◆ WHAT YOU WILL DO
Repeat everything in the listing below. Keep each line exact.

◆ COLLECTED DATA
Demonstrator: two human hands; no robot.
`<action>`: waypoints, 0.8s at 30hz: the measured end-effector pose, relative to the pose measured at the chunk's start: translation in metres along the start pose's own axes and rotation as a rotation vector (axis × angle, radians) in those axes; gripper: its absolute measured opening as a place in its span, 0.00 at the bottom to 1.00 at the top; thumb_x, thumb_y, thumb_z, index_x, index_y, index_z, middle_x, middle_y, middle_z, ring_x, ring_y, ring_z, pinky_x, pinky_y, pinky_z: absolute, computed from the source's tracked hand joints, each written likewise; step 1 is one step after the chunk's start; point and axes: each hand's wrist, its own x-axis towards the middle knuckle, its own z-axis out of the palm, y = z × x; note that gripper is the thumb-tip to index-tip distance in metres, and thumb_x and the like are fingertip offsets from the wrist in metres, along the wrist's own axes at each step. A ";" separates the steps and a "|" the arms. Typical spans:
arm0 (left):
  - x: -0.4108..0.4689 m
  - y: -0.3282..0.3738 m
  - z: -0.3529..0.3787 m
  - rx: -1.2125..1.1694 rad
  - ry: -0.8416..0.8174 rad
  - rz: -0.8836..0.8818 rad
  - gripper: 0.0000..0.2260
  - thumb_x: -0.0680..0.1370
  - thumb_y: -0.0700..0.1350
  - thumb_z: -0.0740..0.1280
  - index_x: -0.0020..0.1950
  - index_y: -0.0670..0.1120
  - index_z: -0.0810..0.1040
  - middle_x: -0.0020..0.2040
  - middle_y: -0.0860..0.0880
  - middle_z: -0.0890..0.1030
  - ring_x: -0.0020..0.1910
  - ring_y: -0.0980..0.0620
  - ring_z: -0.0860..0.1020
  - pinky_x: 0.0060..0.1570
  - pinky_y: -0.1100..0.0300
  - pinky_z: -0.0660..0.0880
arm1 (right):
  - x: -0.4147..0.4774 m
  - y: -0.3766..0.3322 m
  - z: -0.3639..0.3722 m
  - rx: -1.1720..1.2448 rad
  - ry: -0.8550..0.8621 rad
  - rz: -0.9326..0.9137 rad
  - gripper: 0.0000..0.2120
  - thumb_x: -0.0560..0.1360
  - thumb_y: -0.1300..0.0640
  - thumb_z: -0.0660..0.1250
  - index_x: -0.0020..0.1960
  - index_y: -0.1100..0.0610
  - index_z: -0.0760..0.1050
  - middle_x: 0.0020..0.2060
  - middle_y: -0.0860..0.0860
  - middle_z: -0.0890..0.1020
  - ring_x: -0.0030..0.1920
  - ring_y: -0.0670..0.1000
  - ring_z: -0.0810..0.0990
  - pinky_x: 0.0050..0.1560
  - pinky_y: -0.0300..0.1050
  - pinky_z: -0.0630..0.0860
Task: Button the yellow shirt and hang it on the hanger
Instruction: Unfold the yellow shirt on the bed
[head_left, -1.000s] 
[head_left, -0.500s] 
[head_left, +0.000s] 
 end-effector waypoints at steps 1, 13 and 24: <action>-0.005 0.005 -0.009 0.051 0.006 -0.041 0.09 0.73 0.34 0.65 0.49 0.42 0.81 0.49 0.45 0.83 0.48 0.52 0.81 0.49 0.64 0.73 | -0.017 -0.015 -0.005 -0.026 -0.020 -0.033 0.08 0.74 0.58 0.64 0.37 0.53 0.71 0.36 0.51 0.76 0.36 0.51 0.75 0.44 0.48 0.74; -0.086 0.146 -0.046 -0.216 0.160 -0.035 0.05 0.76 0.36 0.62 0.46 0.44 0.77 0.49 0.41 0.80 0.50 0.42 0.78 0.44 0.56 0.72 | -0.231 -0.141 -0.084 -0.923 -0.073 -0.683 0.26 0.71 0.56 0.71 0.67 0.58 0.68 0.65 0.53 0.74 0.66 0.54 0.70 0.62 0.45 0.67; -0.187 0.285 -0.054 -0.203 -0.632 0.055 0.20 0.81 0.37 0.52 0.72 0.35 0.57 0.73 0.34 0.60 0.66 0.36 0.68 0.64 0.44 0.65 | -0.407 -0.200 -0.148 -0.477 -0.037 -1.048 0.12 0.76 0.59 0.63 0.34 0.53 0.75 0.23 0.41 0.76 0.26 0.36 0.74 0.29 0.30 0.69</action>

◆ ANSWER BOX
Demonstrator: two human hands; no robot.
`<action>`: waypoints, 0.8s at 30hz: the measured end-effector pose, relative to the pose measured at the chunk's start: translation in metres along the start pose's own axes and rotation as a rotation vector (axis × angle, radians) in those axes; gripper: its absolute measured opening as a place in its span, 0.00 at the bottom to 1.00 at the top; thumb_x, thumb_y, thumb_z, index_x, index_y, index_z, middle_x, middle_y, middle_z, ring_x, ring_y, ring_z, pinky_x, pinky_y, pinky_z: absolute, computed from the source's tracked hand joints, each written likewise; step 1 is one step after the chunk's start; point and axes: each hand's wrist, its own x-axis towards the middle knuckle, its own z-axis out of the palm, y = z × x; note that gripper is the thumb-tip to index-tip distance in metres, and thumb_x and the like are fingertip offsets from the wrist in metres, along the wrist's own axes at each step. A ";" separates the steps and a "|" the arms. Typical spans:
arm0 (left):
  - x: -0.4108..0.4689 m
  - y: -0.3282..0.3738 m
  - z: -0.3529..0.3787 m
  - rx: -1.2125..1.1694 rad
  - ry: -0.8416..0.8174 rad
  - rz: -0.8836..0.8818 rad
  - gripper: 0.0000..0.2260
  - thumb_x: -0.0680..0.1370
  - thumb_y: -0.0700..0.1350
  - thumb_z: -0.0740..0.1280
  - index_x: -0.0020..0.1950
  - index_y: -0.0670..0.1120
  - index_z: -0.0810..0.1040
  - middle_x: -0.0020..0.2040
  - middle_y: -0.0860..0.0880
  - middle_z: -0.0890..0.1030
  - ring_x: -0.0020..0.1910
  - ring_y: -0.0980..0.0620
  - ring_z: -0.0860..0.1020
  - pinky_x: 0.0060..0.1570
  - pinky_y: -0.1100..0.0300
  - pinky_z: -0.0660..0.0880
arm1 (right):
  - x: -0.4147..0.4774 m
  - y: -0.3766..0.3322 m
  - z: -0.3639..0.3722 m
  - rx: -1.1720..1.2448 rad
  - ry: -0.8550..0.8621 rad
  - rz: -0.9326..0.9137 rad
  - gripper: 0.0000..0.2120
  - thumb_x: -0.0560..0.1360
  - thumb_y: -0.1300..0.0640
  - thumb_z: -0.0660..0.1250
  - index_x: -0.0020..0.1960
  - index_y: -0.1100..0.0610
  - index_z: -0.0760..0.1050
  - middle_x: 0.0020..0.2060
  - middle_y: -0.0860..0.0860
  - middle_z: -0.0890..0.1020
  - ring_x: -0.0030..0.1920
  - ring_y: -0.0670..0.1000
  - ring_z: -0.0810..0.0990
  - pinky_x: 0.0050..0.1560
  - pinky_y: -0.0300..0.1050
  - pinky_z: -0.0630..0.0860
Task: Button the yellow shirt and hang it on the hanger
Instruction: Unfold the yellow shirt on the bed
[head_left, -1.000s] 
[head_left, -0.500s] 
[head_left, +0.000s] 
 end-effector waypoints at steps 1, 13 and 24: <action>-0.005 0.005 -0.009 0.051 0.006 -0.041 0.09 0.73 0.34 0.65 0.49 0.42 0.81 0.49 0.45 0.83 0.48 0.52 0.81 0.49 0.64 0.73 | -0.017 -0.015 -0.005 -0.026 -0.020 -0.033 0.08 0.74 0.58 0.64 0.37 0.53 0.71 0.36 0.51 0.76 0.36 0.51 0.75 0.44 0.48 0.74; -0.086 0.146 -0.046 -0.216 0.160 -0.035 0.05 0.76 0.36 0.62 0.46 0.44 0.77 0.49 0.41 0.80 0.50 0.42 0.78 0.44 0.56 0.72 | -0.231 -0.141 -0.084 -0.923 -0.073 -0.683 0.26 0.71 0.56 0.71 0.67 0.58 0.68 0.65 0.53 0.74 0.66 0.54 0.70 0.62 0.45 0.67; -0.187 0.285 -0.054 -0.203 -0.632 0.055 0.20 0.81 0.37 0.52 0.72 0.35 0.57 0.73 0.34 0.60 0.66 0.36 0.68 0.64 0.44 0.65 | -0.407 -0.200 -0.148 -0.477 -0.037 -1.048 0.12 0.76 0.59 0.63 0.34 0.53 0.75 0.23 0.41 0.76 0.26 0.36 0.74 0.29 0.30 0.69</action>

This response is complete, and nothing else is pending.